Fantastik evrenlerde geçen kahraman hikâyelerinde vurgulanan detaylardan biri de şudur: Evet, özel güçleri var. Fakat onlar da insanlar. Aşk, dostluk ve dayanışma ile yaşarlar. Bu kıstaslar gerçek dünyada da geçerlidir. Ne mi olmuştu? Tommie Smith ve John Carlos, San Jose’den beri süren rekabetlerinin yanına ömür boyu sürecek bir dostluk ve yoldaşlığı da eklemişti. Yanlarına katılacak olan üçüncü kahramanla henüz tanışmamışlardı. Fakat, verecekleri mesajın etkisi uzun yıllar boyunca kaybolmayacaktı. Başlarda 68 Mexico City Olimpiyatları’na katılmayarak protesto etmeyi düşündüler. Sonuçta o yılların en iyi iki sprinterinin, olimpiyatları boykot etmesi tabii ki etki yaratacaktı.

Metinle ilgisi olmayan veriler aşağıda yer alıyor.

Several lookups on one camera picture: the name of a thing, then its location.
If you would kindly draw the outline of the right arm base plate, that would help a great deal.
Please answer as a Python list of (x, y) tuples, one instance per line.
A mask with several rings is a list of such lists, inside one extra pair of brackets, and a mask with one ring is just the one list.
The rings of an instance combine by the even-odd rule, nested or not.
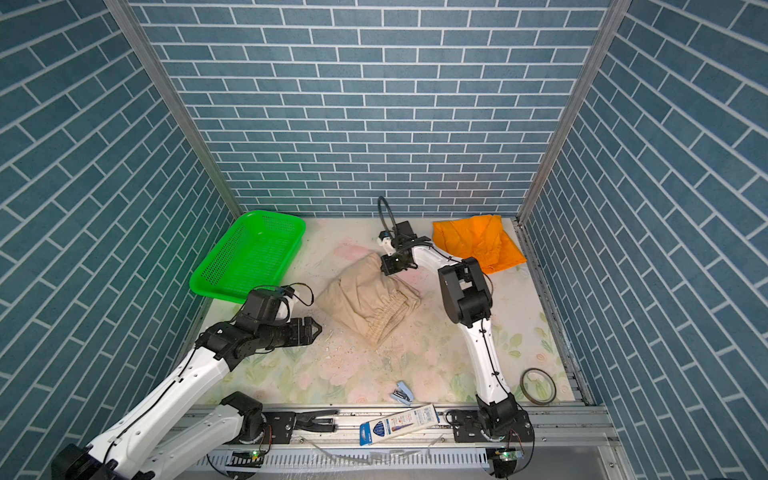
[(528, 412), (518, 408), (500, 418), (477, 409), (450, 409), (445, 419), (456, 443), (531, 443), (535, 432)]

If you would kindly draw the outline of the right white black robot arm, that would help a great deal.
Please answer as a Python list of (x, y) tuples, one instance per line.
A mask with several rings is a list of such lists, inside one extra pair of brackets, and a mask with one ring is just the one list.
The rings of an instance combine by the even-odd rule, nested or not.
[(384, 226), (378, 243), (385, 251), (381, 256), (385, 275), (424, 269), (437, 276), (445, 312), (467, 345), (483, 434), (491, 440), (516, 434), (523, 442), (533, 441), (528, 413), (501, 372), (491, 328), (492, 294), (478, 261), (450, 256), (431, 239), (416, 235), (407, 221)]

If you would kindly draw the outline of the orange shorts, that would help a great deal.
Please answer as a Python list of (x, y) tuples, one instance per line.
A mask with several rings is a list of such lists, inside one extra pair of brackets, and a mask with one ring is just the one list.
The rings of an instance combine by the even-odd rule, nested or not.
[(486, 274), (526, 262), (497, 215), (434, 222), (432, 239), (438, 248), (454, 257), (475, 258)]

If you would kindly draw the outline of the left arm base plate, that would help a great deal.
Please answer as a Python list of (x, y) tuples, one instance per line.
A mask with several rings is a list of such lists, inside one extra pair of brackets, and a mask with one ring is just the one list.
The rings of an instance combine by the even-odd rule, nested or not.
[(295, 425), (295, 412), (259, 412), (244, 417), (236, 441), (242, 444), (288, 444)]

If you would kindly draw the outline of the beige shorts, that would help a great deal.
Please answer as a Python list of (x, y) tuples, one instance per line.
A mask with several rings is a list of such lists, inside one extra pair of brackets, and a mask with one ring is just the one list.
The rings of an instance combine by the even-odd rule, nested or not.
[(331, 280), (316, 300), (327, 317), (372, 347), (379, 347), (421, 304), (417, 290), (385, 275), (382, 266), (381, 258), (370, 253)]

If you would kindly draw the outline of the green plastic basket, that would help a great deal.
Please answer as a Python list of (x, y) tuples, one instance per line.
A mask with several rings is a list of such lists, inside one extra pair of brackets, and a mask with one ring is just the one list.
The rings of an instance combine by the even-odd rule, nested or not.
[(301, 245), (303, 219), (269, 211), (239, 217), (192, 274), (190, 289), (204, 297), (243, 303), (255, 288), (277, 286)]

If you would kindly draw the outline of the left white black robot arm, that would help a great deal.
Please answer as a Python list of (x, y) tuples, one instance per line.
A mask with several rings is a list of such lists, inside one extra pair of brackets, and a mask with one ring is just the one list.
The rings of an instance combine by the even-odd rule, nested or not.
[(203, 331), (169, 376), (113, 426), (84, 447), (64, 447), (51, 462), (52, 478), (174, 479), (226, 443), (269, 448), (273, 430), (263, 405), (242, 392), (184, 431), (170, 431), (245, 359), (317, 339), (321, 326), (292, 314), (299, 300), (290, 285), (252, 290), (231, 319)]

Gettolarda dönen kirli oyunlardan haberi olmayan Amerikan Hükümeti ve Olimpiyat Komitesi, sporcular arasındaki örgütlenmenin farkındaydı. Tarihte eşine çok rastlanır bir kurnazlığa başvurulmuş ve “Bakın işte sizden biri ve o da bizim kahramanımız” diyerekten Jessie genç atletlerin karşısına çıkartılmıştı. Bir dönemin kahramanı olan Jesse Owens‘a göre olimpiyatlara gitmemek çok saçmaydı. Protesto etmenin sonucunda bir daha asla iş bulamayacaklarını söyledi. İronik olan ve Jessie’nin unuttuğuysa, 1968’de siyah bir atlete ABD’de sadece büyüdüğü kasabadaki parklarda iş vardı.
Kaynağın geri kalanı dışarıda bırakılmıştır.